§ **Your assignment**
Print nothing but the lines below starting at the line that holds "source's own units" and ending at the line that holds "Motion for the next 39", including both, each exactly as written.

§ **Items listed in a dataset**
=====

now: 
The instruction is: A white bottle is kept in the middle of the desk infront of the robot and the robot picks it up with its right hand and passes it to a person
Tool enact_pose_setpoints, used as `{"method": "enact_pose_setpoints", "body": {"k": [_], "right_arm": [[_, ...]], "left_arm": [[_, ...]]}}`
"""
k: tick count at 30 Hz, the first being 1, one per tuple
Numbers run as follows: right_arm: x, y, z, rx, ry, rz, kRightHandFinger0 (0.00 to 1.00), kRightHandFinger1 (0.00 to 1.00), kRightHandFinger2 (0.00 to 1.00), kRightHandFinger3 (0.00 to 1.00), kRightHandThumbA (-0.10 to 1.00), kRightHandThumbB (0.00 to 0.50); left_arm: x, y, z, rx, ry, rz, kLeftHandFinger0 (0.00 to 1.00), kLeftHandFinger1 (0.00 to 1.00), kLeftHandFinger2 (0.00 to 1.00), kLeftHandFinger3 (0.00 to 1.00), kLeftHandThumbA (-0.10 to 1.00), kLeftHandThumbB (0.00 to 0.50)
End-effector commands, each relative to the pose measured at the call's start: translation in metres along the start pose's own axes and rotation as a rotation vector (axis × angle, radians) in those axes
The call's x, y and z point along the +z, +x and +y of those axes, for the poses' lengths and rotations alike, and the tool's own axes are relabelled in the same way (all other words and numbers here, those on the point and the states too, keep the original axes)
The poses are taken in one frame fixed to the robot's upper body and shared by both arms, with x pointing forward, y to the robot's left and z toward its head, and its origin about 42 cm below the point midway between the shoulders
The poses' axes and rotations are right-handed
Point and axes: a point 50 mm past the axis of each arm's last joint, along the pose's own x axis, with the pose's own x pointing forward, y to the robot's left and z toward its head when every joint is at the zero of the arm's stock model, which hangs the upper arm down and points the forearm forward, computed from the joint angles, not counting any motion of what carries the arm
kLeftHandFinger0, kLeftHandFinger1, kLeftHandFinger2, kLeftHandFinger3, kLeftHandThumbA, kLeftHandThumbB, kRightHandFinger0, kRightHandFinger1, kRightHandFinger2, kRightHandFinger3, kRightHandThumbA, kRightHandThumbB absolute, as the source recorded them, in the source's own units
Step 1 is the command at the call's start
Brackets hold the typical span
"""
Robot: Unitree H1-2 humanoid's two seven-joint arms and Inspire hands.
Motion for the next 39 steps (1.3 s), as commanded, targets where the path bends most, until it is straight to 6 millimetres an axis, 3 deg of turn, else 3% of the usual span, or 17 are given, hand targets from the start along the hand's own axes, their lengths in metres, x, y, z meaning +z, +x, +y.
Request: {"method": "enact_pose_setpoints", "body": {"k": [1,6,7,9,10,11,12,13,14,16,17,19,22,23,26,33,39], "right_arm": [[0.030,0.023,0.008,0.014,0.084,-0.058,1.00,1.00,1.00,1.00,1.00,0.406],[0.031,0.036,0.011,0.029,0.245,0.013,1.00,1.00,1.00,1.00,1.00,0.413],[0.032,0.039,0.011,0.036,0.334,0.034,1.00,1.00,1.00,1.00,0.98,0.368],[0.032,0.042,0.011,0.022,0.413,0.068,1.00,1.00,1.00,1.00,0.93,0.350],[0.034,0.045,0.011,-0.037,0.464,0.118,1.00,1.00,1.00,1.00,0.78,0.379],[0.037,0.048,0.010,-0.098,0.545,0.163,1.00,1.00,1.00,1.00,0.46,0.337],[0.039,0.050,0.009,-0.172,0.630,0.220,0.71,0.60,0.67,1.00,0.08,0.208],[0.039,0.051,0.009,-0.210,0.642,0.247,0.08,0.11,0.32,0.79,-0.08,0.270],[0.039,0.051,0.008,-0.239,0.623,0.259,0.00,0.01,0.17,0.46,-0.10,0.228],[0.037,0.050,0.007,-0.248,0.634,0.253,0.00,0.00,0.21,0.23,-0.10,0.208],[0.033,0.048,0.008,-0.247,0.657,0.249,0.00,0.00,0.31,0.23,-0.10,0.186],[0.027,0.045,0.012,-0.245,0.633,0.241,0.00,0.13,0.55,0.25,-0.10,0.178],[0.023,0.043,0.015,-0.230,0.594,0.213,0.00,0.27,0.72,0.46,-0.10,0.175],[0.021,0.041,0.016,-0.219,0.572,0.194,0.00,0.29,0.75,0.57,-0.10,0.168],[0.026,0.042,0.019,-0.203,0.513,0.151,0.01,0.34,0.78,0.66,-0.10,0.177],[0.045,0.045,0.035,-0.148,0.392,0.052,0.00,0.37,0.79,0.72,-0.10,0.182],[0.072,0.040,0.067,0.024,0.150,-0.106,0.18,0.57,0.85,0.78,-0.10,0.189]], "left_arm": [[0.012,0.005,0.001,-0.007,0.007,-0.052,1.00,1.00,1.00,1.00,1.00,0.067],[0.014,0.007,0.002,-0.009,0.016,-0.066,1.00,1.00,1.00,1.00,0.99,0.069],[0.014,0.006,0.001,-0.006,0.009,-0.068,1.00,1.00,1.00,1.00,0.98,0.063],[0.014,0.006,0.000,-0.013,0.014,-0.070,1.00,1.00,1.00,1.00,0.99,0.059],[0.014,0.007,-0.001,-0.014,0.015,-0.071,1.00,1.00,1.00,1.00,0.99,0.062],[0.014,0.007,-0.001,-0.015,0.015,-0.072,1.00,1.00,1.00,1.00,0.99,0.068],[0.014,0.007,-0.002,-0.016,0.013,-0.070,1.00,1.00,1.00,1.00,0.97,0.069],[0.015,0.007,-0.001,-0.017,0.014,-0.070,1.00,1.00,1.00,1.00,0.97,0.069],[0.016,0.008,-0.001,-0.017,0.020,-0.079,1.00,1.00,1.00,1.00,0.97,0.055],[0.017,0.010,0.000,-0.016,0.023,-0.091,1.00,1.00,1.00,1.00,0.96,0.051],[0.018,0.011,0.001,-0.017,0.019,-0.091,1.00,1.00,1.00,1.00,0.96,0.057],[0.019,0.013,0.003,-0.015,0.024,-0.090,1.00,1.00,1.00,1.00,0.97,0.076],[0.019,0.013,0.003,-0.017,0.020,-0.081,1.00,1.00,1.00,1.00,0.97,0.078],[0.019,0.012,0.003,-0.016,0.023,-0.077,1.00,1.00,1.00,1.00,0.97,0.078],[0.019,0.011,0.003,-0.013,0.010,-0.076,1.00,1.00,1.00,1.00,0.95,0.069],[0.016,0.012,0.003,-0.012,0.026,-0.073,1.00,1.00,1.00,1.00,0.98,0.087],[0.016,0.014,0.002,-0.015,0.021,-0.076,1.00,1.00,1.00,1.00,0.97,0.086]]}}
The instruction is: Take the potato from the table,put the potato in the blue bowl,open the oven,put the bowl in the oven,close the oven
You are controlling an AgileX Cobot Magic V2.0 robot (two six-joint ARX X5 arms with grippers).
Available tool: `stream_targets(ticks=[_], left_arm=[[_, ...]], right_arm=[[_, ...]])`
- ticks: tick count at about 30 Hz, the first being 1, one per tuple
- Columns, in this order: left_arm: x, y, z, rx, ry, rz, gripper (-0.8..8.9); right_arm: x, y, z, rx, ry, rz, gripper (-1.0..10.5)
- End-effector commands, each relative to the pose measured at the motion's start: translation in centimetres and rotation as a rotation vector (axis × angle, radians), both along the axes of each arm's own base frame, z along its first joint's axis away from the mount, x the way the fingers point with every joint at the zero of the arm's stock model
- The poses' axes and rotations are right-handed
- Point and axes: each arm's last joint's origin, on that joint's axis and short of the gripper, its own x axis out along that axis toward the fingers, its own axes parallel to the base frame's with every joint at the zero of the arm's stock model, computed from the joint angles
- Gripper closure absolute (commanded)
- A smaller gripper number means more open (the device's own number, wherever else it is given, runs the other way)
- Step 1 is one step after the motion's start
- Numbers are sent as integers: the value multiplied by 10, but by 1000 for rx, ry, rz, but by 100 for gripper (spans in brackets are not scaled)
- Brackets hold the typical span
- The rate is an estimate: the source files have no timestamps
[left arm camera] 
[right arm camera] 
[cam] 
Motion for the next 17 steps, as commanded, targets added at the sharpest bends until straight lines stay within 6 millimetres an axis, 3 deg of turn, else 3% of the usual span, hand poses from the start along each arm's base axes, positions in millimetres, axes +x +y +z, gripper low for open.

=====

§ **Solution**
kLeftHandFinger0, kLeftHandFinger1, kLeftHandFinger2, kLeftHandFinger3, kLeftHandThumbA, kLeftHandThumbB, kRightHandFinger0, kRightHandFinger1, kRightHandFinger2, kRightHandFinger3, kRightHandThumbA, kRightHandThumbB absolute, as the source recorded them, in the source's own units
Step 1 is the command at the call's start
Brackets hold the typical span
"""
Robot: Unitree H1-2 humanoid's two seven-joint arms and Inspire hands.
Motion for the next 39 steps (1.3 s), as commanded, targets where the path bends most, until it is straight to 6 millimetres an axis, 3 deg of turn, else 3% of the usual span, or 17 are given, hand targets from the start along the hand's own axes, their lengths in metres, x, y, z meaning +z, +x, +y.

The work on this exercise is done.